Look below for the line that contains "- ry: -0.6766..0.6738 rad", then copy it and each following line exactly, through and including the line that contains "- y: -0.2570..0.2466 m".
RECORDED DATA below:
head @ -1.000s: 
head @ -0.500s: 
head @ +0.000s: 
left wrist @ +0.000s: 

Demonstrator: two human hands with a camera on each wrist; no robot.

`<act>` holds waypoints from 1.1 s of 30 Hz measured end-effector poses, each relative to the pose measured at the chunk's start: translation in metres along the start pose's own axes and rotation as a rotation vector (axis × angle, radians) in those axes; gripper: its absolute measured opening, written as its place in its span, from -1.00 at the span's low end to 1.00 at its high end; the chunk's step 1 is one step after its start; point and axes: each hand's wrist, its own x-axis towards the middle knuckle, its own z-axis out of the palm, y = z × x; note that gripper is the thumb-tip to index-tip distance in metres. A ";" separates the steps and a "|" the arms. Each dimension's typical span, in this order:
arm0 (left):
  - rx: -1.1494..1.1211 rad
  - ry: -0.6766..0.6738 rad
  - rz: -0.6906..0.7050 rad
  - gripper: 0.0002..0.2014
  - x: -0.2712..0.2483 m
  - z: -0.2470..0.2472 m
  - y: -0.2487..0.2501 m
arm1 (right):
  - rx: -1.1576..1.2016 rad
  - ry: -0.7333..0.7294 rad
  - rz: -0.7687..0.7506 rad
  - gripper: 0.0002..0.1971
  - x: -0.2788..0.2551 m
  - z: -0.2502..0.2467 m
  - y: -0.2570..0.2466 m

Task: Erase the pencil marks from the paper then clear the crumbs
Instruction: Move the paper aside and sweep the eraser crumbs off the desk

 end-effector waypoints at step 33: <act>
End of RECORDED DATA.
> _OUTPUT FOR THIS EXERCISE_:
  - ry: -0.6766..0.6738 rad
  - rz: -0.6906..0.7050 rad
  - gripper: 0.0002..0.2014
  - x: -0.2712..0.2483 m
  - z: -0.2470..0.2472 m
  - y: -0.2487..0.2501 m
arm1 (right):
  - rx: -1.1576..1.2016 rad
  - ry: -0.7333..0.7294 rad
  - rz: -0.7687..0.7506 rad
  - gripper: 0.0002..0.1971
  - x: -0.2788..0.2551 m
  - z: -0.2502..0.2467 m
  - y: -0.2570..0.2466 m

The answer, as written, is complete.